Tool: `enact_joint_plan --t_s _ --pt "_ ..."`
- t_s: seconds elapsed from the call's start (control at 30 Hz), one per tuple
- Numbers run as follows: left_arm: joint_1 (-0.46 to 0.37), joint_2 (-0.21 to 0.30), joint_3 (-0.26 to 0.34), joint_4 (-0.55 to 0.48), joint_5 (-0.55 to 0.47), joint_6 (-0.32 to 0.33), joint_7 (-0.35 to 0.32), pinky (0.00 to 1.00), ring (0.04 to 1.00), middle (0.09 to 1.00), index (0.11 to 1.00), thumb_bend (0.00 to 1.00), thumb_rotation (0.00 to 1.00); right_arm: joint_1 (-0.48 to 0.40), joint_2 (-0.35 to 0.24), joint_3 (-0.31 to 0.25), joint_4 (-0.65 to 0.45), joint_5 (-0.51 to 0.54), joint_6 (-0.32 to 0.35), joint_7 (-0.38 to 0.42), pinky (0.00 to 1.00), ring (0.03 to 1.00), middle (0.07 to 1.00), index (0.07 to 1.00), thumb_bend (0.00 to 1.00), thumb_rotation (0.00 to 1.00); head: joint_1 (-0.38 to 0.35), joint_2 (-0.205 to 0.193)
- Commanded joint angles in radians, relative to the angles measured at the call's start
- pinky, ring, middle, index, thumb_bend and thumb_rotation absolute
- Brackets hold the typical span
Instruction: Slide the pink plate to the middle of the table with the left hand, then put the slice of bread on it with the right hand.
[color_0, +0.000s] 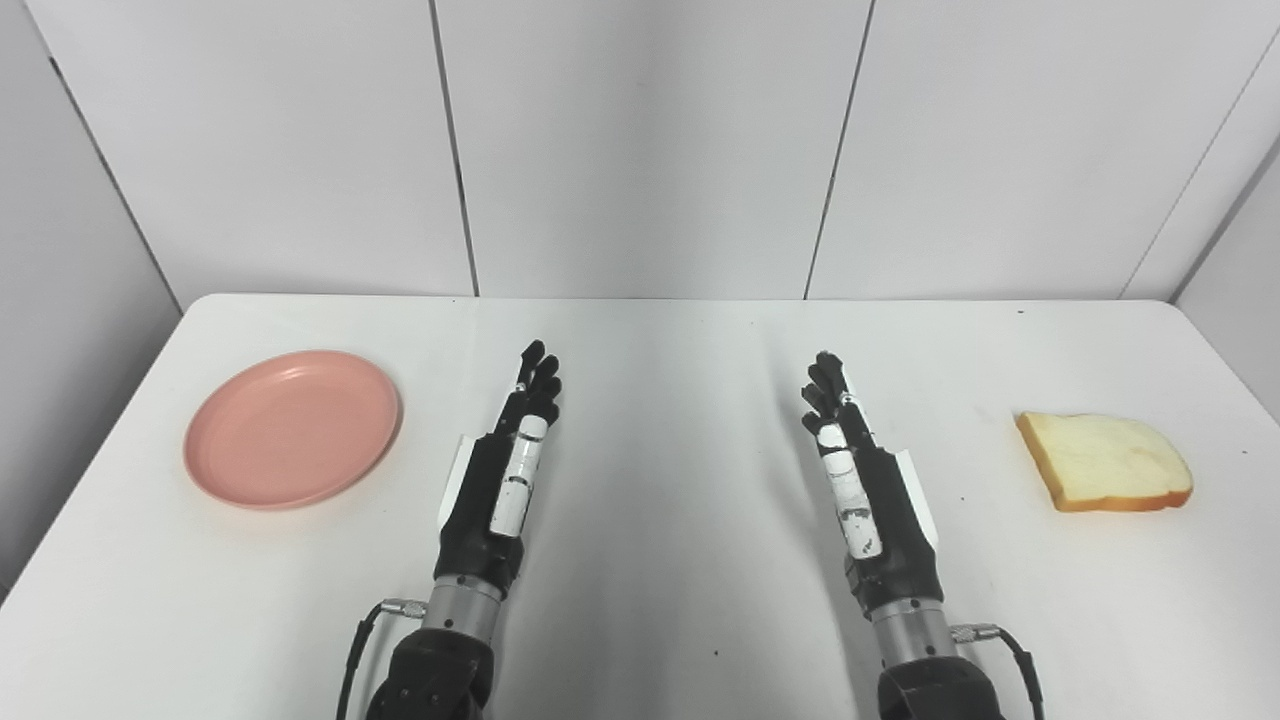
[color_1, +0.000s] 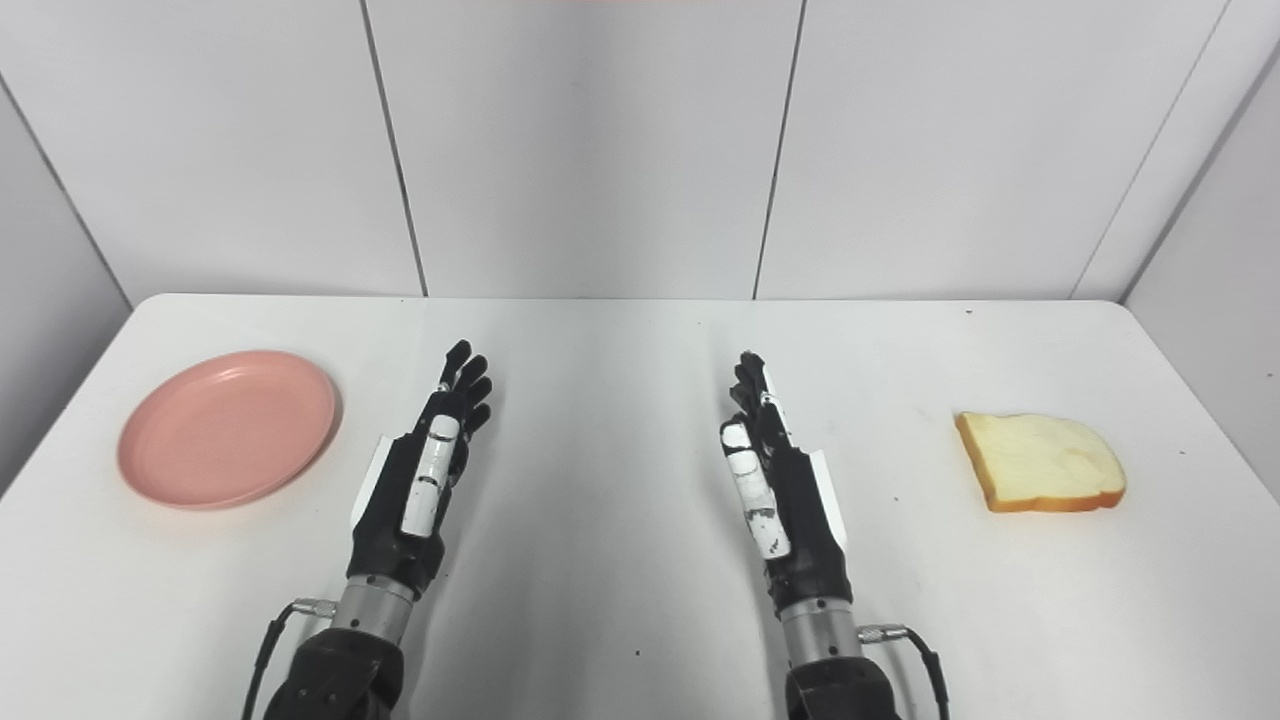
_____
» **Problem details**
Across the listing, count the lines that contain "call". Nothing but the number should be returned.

» **Exercise response**
2